33. According to the Respondents, the Government has developed guidelines to provide basis for establishment of Alternative Provision of Basic Education and Training, the guideline operates as the APBET policy frame work, guide regulation and facilitates the establishment, registration and provision of quality education. These guidelines define minimum standards and procedures for the registration of APBET institutions. To the Respondents, the policy defines an Alternative Provision of Basic Education and Training (APBET) schools as “an institution that resembles a formal school in that it aims at transmitting a formulated curriculum leading to formal school examinations” thereby showing the need to be registered under the Basic Education Act.

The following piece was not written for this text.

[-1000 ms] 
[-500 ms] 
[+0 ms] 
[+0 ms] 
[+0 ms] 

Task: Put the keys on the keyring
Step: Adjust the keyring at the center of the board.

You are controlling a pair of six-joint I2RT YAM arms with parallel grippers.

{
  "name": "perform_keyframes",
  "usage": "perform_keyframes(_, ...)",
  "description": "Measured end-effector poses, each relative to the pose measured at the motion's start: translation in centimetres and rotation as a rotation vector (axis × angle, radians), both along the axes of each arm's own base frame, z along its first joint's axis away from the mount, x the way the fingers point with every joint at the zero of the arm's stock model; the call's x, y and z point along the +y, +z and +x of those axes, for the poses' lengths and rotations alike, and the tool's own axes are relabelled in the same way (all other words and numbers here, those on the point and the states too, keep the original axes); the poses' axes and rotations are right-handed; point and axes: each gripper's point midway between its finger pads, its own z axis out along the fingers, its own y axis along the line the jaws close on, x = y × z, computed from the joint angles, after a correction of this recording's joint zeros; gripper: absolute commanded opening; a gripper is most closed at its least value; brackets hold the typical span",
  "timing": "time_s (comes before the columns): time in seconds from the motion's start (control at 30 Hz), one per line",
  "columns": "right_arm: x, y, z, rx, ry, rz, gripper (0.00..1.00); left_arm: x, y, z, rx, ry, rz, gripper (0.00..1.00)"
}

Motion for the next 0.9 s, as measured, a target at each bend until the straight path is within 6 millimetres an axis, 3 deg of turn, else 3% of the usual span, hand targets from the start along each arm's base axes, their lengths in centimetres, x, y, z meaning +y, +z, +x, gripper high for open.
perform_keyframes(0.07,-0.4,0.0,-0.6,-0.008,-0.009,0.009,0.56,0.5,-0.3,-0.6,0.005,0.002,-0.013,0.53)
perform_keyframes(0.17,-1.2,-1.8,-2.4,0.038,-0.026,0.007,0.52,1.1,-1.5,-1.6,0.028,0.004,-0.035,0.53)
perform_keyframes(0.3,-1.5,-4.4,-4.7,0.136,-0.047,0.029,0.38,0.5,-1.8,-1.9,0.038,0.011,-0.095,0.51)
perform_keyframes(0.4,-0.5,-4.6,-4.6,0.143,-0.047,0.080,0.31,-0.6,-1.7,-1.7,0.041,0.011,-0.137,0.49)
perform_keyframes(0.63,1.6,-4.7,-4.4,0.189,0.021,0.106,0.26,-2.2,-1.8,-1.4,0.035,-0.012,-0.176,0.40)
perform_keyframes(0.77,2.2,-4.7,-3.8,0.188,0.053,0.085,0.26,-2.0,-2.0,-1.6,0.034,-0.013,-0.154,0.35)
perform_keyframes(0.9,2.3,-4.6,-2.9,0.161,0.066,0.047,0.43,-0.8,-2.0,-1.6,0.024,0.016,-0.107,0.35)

The policy, in the Respondents’ understanding makes it mandatory for all non-formal schools to register with the Ministry of Education as Alternative Provision of Basic Education and Training. It was submitted that the Basic Education Act, 2013 provides that a person who will want to offer Basic education in Kenya must be accredited and registered as provided for under the law as per section 76 of the Basic Education Act. In this case however, the Ex-parte Applicants have not shown to this court that they are indeed registered and accredited as providers of the said Alternative Basic Education as per the requirements of the Basic Education Act.

34. It was submitted that since a reading of the Basic Education Act, 2013 does not reveal any provision of the law that states that the Alternative Basic Education providers are exempted from paying levies and taxes, the Ex-parte Applicants are required to pay taxes as provided by the law. According to the Respondents, the Basic education Act, 2013 in under section 95 3(j) states that the Cabinet Secretary may, upon consultation with the National Education Board prescribe regulations on how schools shall be classified, and make different provisions with respect to different classes or kinds of schools, impose conditions and make exemptions.

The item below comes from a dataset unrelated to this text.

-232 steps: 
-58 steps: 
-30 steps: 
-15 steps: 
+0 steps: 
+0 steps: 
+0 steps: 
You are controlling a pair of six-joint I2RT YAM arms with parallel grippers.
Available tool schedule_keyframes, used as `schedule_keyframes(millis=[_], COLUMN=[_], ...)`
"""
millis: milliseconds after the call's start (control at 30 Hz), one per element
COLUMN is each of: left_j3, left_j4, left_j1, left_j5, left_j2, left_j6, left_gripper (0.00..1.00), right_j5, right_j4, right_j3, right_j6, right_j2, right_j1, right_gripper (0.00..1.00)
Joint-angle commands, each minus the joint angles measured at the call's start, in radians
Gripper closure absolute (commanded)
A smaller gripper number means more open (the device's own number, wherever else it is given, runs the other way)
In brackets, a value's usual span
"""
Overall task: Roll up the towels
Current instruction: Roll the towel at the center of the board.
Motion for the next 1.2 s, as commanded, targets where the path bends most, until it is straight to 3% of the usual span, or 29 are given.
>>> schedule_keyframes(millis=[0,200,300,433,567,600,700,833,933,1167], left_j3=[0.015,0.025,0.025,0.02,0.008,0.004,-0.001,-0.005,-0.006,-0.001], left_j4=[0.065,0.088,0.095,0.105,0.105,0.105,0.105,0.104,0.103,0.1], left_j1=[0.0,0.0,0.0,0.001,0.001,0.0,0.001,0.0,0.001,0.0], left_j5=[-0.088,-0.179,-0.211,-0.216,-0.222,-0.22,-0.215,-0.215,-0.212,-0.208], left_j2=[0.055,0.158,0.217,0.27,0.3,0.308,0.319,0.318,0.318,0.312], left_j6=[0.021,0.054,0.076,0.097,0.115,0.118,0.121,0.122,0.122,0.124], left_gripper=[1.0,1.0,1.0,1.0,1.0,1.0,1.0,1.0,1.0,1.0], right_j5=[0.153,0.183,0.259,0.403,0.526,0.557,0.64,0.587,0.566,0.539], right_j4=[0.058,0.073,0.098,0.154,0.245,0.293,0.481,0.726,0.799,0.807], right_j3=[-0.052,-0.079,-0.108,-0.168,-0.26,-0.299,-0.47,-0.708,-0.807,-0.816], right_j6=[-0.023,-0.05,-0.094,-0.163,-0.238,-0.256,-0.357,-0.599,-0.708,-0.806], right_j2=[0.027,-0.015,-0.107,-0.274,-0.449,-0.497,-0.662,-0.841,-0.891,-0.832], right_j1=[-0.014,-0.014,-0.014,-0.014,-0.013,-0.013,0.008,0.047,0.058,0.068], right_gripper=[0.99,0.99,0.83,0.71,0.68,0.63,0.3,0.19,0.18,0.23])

35. According to the Respondents, for the Ex-parte Applicant to be exempted from paying taxes they must be exempted by the Cabinet Secretary based on the recommendation of the County Education Board. However there is no form of proof on record that the said organization is indeed registered under the Basic Education Act to be exempted from paying any levies and taxes and that is why the 1st, 2nd and 3rd Respondents have classified them as other Professional and Technical Services as well as Other Education, Health and Entertainment.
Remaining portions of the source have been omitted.